KARACHI: Roche Pakistan Limited held a panel discussion and press briefing on Thursday to raise awareness about rare diseases in Pakistan on the occasion of Rare Disease Day.
The event was aimed to emphasize the unmet needs of patients, especially when it comes to awareness, government support, and funding. The panel comprised MD Roche Pakistan, Hafsa Shamsie, Roche’s Head of Medical, Dr. Yasir Adnan, paeds neurologist, Dr. Raman Kumar, hematologist Dr. Munira Borhany, and Dr. Saqib, Director of Health Services, Health Department Sindh.
Hafsa Shamsie underlined the fact that even for those who have been diagnosed, the lack of government healthcare and support makes the treatment burden for rare illnesses even more difficult to bear. Rare disease sufferers are the neglected outliers in the healthcare system of Pakistan.
Roche is a company that is committed to serving rare disease patients by providing innovative treatments that can help patients live a fully normal life or at least a much better quality of life. But, the cure is one side of the picture. Ensuring that patients have awareness about rare diseases and access to this standard of treatments is the other side of the picture, she said.
She added that since 2017, Roche has run a Patient Support Programme that has helped at least 25,000 patients with free-of-cost treatment for a number of diseases, including Multiple Sclerosis and Spinal Muscular Atrophy. But as the burden of disease grows, no firm or entity can go it alone. That is why it is important to have the government on board through public-private partnerships.
300 Million Patients of Rare Diseases Worldwide
Dr. Yasir Adnan explained that worldwide, nearly three hundred million people live with rare diseases. Moreover, with Pakistan having more than 240 million people, the rare disease incidence becomes more acute with such a large population.
He said that rare diseases like Spinal Muscular Atrophy, Multiple Sclerosis, and Hemophilia pose not only debilitating health and physical challenges for the patient but also grave challenges for their families and for society at large. Without treatment, children remain deprived of a normal life, such as in the case of hemophilia, young girls lose out on their most productive years, as in the case of multiple sclerosis, and even Spinal Muscular Atrophy (SMA) patients who could perhaps regain function are unable to do so. One of the other issues is that rare diseases can sometimes be invisible to other people, and it can take years sometimes for someone to even get a diagnosis.

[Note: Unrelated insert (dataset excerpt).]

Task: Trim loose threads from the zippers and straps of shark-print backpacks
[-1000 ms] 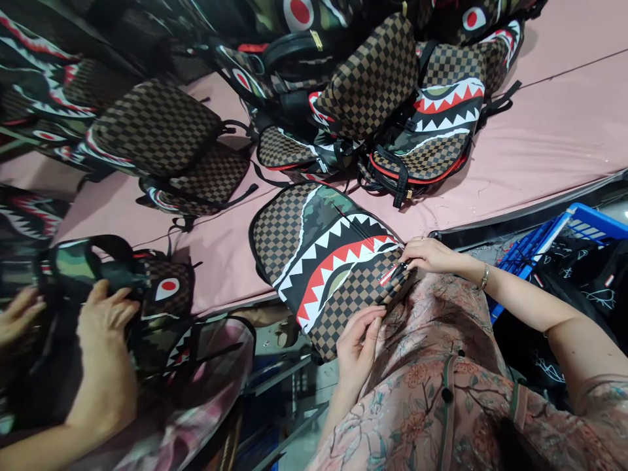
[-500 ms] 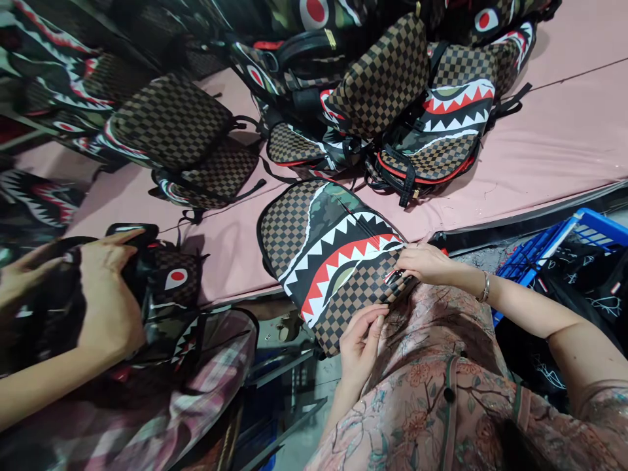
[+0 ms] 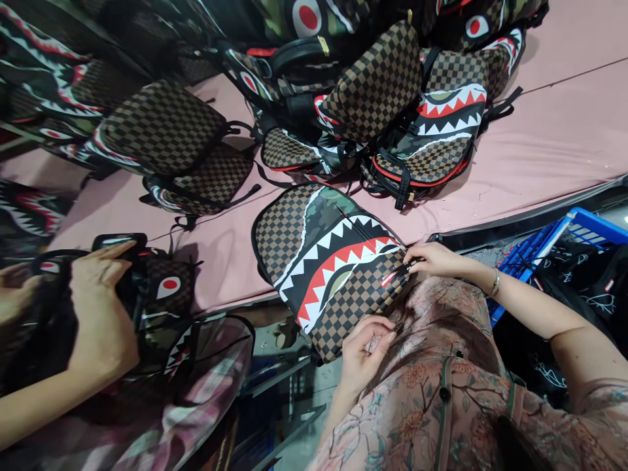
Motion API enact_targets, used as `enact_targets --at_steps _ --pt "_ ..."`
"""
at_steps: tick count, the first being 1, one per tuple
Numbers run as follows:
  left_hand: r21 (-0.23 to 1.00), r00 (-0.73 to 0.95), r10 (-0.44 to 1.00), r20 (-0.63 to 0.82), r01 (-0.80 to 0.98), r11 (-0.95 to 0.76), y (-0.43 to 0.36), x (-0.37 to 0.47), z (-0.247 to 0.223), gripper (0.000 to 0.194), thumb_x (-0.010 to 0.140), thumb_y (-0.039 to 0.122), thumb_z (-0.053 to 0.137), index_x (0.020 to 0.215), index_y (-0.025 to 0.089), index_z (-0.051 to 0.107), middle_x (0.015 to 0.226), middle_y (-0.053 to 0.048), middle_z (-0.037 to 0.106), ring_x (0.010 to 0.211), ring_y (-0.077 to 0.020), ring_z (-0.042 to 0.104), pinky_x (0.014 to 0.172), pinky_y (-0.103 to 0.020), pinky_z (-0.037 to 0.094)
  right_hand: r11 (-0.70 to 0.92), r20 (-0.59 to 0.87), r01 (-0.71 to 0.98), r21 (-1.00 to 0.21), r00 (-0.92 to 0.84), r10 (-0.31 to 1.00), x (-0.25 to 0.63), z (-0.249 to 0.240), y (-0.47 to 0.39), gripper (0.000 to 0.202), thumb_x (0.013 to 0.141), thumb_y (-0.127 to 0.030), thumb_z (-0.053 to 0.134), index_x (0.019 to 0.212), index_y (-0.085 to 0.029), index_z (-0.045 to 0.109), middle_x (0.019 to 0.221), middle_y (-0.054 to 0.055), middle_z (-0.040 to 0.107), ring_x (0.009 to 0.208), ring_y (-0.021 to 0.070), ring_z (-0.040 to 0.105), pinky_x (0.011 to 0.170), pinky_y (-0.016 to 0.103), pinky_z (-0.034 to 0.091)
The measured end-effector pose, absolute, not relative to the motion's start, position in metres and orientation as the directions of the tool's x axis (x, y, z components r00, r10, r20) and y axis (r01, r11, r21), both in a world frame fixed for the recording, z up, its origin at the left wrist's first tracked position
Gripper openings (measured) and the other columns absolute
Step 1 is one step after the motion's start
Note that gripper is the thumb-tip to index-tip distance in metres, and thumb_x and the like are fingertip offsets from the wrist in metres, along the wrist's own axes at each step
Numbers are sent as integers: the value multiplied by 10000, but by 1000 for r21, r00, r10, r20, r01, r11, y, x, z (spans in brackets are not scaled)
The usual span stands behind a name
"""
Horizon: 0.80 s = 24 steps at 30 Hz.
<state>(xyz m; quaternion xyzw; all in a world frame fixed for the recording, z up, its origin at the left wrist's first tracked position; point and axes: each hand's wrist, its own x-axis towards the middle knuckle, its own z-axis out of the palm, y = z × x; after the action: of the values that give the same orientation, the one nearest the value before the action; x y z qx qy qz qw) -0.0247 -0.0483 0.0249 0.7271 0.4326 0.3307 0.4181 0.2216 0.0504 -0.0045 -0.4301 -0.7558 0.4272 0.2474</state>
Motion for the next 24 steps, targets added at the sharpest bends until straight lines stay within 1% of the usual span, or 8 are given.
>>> enact_targets --at_steps 1,2,4,5,8,11,16,24 --pt "890 420 900 117 357 -282 -48 -23 25 57 792 205 561 822 171 596 914 -86 623 849 -178 582 766 -338 489 177 -69 433 -884 -493 867 227 -6 55 229 804 -336 551 926 -161 633 882 53 657 792 172 584 719 281 432" --pt "885 423 900 109 370 -282 -49 -22 25 154 790 204 563 939 174 582 995 -102 607 892 -185 576 793 -352 486 110 -124 416 -903 -496 860 233 -8 59 250 789 -347 559 921 -148 631 880 55 655 786 171 582 716 282 432" --pt "871 421 904 80 410 -269 -49 -20 23 408 791 206 561 1187 187 466 1165 -133 534 978 -194 555 860 -380 469 39 -183 370 -928 -547 817 241 -13 69 292 765 -373 570 897 -121 630 867 61 647 778 166 575 719 284 432" --pt "865 427 902 66 426 -266 -49 -19 23 471 796 207 554 1246 195 416 1206 -137 507 1008 -197 546 884 -387 461 26 -197 352 -936 -582 789 243 -14 74 305 754 -385 578 883 -113 630 855 59 643 773 162 570 721 284 431" --pt "857 461 885 63 430 -285 -49 -19 21 342 827 199 503 1169 207 503 1169 -113 544 1058 -202 531 910 -381 455 32 -212 335 -942 -664 717 244 -13 87 311 735 -400 597 863 -119 632 819 39 634 754 148 562 716 272 431" --pt "861 457 887 69 422 -285 -49 -21 19 247 842 193 474 1069 200 570 1099 -100 589 1047 -200 544 897 -367 467 98 -207 369 -924 -701 682 240 -5 96 289 741 -395 600 857 -134 640 818 31 636 752 143 561 705 257 428" --pt "854 417 907 57 451 -261 -51 -25 18 220 840 196 485 1025 200 604 1045 -84 620 997 -186 574 872 -337 478 192 -182 402 -895 -724 665 235 -2 103 264 754 -387 591 830 -142 648 791 24 636 712 133 554 664 241 418" --pt "865 401 914 70 432 -256 -49 -28 17 217 844 185 475 1013 202 611 1015 -82 626 965 -176 579 842 -329 484 111 -204 395 -912 -672 712 241 -5 97 274 740 -384 601 850 -138 644 818 35 654 756 158 579 703 266 426"
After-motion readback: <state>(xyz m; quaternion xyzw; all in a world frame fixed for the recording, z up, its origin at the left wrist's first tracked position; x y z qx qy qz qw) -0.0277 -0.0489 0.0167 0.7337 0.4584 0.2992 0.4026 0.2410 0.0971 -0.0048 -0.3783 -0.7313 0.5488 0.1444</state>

Dr. Raman Kumar said that SMA is a severe neuromuscular disease and one of the leading genetic causes of infant death. He said that even though there was a lack of data to assess the prevalence of the disease in Pakistan, cousin marriages are the most common reason attributed for its occurrence and the country had a very high frequency of cousin marriages.
Dr. Kumar suggested that government and policymakers should work on establishing national and provincial policies for rare diseases and building the capacity of healthcare infrastructure to serve rare disease patients.
Dr. Munira Borhany said that Hemophilia A is a life-threatening and debilitating bleeding disorder. It severely affects the life quality of patients who may experience spontaneous bleeding and bleeding due to trauma within the joints, muscles, and other internal organs, often fifteen to twenty times a year.
She said that these bleeding episodes may either end up being fatal or result in permanent joint disability. Hemophilia A, sufferers experience long-term psychosocial impacts as well. Children face barriers to socialization (unable to play with friends, missed school), leading to an impact on education and career decisions. Later in life, they face workplace problems (missed days at work), and have to constantly rely on carers to manage bleeds.